▶ _Your instructions_:
Only the lines from the first line of the records through the line containing "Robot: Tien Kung" belong in the answer. Copy them exactly.

▶ _Extracted data_:
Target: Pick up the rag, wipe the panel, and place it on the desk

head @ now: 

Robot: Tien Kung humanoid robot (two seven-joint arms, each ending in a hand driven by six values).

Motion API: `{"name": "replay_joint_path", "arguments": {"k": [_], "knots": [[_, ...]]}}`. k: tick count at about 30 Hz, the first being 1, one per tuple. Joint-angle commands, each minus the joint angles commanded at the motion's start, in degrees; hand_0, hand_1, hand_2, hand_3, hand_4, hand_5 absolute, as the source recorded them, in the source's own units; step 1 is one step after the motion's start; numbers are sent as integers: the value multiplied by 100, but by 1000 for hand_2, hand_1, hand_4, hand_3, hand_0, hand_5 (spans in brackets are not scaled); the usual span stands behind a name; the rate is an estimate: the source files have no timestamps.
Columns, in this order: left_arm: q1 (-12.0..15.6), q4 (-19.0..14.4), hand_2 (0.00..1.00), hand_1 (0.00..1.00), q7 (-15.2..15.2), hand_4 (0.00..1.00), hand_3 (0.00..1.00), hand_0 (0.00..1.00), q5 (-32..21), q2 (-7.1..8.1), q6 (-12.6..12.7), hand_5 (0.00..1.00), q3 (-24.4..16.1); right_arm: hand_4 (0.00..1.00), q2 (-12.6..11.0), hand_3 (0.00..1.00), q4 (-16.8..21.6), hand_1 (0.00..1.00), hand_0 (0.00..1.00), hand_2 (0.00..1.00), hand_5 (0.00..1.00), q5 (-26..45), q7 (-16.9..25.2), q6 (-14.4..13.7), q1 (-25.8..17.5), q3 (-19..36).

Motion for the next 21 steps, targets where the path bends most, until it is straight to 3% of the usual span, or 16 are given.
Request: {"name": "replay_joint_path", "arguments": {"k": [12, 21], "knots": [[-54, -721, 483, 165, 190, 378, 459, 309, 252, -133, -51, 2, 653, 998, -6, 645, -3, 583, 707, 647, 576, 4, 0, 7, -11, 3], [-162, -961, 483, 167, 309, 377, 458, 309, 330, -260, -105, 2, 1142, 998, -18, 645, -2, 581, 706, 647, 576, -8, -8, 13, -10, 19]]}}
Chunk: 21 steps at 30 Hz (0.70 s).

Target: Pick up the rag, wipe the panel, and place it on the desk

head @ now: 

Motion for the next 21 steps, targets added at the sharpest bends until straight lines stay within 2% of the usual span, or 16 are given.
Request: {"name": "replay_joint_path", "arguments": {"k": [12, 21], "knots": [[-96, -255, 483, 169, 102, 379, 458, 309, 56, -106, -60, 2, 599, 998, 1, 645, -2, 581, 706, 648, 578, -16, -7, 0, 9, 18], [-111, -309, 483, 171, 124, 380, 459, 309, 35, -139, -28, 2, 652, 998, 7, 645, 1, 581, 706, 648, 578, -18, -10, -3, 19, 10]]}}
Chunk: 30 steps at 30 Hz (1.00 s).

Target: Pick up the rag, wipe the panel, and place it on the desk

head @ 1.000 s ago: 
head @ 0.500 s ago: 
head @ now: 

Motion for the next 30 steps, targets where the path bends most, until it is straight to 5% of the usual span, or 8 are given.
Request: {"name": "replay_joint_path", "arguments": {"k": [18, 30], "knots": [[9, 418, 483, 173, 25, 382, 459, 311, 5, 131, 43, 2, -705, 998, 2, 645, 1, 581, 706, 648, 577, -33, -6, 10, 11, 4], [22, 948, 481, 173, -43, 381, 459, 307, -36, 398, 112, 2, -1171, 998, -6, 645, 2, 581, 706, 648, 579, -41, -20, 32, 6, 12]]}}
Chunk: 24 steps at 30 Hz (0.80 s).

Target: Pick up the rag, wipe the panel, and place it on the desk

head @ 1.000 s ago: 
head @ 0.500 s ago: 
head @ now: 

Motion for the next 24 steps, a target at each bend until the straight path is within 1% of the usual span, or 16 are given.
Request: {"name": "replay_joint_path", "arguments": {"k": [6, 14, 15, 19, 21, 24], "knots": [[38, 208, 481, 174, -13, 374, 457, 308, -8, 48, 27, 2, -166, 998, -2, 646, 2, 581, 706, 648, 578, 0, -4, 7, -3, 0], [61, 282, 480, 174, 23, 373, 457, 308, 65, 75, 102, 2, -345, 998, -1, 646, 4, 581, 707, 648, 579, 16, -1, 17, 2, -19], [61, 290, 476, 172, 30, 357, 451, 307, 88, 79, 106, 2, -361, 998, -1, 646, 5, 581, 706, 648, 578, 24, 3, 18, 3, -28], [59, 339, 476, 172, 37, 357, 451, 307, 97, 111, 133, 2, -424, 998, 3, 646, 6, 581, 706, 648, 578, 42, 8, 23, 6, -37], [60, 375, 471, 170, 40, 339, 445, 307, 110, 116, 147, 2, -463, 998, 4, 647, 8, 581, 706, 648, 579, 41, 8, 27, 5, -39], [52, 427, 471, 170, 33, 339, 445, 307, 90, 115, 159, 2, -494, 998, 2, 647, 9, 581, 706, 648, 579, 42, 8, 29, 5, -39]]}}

▶ _Your solution_:
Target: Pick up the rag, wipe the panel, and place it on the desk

head @ now: 

Robot: Tien Kung humanoid robot (two seven-joint arms, each ending in a hand driven by six values).

There is no more to the exercise.